The anaerobic process of decomposition (or fermentation) of organic matter occurs all over nature and has been happening for a long time. In fact, bacteria that break down organic matter into biogas are the oldest multicellular organisms on Earth. Human use of biogas, of course, did not go far back, however, some anecdotal evidence traces the first use of biogas by the Assyrians in the 10th century and the Persians in the 16th century. More recently, the 20th century has brought a Renaissance of industrial and small-scale biogas systems.
In the 18th century, it became clear to Flemish chemist Jan Baptise van Helmont that the decomposing organic matter produced a flammable gas. Not long after, John Dalton and Humphrey Davy clarified that the flammable gas was methane. The first major anaerobic digestion plant dates back to 1859 in Bombay. Not long after, in 1898, anaerobic digestion turned sewage into biogas in Britain, which was then used to light street lamps. In the next century, anaerobic digestion will be used primarily as a method of treating municipal wastewater. In the 1970s, when the price of fossil fuels rose, industrial anaerobic digestion plants gained popularity and efficiency.
Both India and China began developing small biogas digesters for farmers around the 1960s. The goal is to reduce energy poverty in rural areas and provide cleaner cooking fuels in remote areas. Nearly one-third of the world's population still uses firewood and other biomass for energy, causing damaging health and environmental problems. (Link to blog posts on developing countries)
In India, the popular model is called a floating bucket biogas digester, while the preferred biogas model in China is called a fixed dome biogas digester.
Since then, family-scale biogas installations have gained increasing attention and popularity as a means of reducing household waste and providing clean, renewable energy to households around the world. Over the past 15 years, biogas programs have been adopted in various countries around the world to make home biogas systems and large anaerobic digestion plants efficient and convenient.
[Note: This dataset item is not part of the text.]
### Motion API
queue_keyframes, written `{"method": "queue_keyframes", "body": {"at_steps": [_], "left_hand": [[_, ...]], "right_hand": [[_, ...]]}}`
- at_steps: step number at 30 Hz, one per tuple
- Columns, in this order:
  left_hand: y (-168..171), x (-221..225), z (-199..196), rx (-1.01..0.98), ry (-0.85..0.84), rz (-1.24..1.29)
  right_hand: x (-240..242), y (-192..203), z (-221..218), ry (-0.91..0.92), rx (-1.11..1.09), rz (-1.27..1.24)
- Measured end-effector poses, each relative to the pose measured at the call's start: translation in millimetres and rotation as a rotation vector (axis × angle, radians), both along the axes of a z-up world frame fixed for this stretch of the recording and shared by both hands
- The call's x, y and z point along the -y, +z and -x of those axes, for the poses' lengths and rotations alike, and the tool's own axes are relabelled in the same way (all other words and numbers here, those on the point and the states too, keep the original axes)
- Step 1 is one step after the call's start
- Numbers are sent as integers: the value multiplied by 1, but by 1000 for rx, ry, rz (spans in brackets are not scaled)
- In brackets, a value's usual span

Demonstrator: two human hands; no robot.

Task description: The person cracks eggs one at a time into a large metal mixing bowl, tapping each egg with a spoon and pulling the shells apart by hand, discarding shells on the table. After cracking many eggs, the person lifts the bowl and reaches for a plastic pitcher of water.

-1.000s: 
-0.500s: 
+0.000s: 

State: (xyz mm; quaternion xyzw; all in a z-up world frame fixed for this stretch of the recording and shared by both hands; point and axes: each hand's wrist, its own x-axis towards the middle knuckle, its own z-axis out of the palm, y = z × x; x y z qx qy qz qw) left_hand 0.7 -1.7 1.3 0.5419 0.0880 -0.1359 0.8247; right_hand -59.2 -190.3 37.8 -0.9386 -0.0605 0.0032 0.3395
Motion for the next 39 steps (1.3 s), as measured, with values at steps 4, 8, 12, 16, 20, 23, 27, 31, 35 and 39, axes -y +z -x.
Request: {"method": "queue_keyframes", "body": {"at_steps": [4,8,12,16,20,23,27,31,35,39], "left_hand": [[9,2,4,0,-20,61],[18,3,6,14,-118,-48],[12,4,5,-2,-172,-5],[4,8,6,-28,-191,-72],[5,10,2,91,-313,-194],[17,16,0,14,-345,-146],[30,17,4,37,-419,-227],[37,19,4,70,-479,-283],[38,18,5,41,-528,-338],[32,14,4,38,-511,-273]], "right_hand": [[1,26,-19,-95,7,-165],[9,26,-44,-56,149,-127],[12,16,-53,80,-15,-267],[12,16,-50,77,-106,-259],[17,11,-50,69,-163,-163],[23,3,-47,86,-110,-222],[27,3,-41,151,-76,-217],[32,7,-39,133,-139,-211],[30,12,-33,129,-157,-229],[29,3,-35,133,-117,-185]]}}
The benefits of using biogas systems to convert waste to energy are becoming more important as landfills become illegally overloaded and methane releases create more concerns.
Many uses of biogas:
Biogas can be produced from various types of organic matter, so there are many models of biogas digesters. Some industrial systems are designed to treat: municipal wastewater, industrial wastewater, municipal solid waste, and agricultural waste.
Small systems are often used to digest animal waste. And the new family-scale system is designed to digest food waste. The resulting biogas can be used in a variety of ways, including natural gas, electricity, heat, and transportation fuels.
In Sweden, for example, hundreds of cars and buses run on refined biogas. Sweden's biogas mainly comes from sewage treatment plants and landfills.
Another example of diverse uses for biogas is the First Milk Plant. One of Britain's biggest cheese producers is building an anaerobic digestion plant that will process dairy residues and turn them into biogas for use in the gas grid. Novel anaerobic digestion devices like these are popping up every day!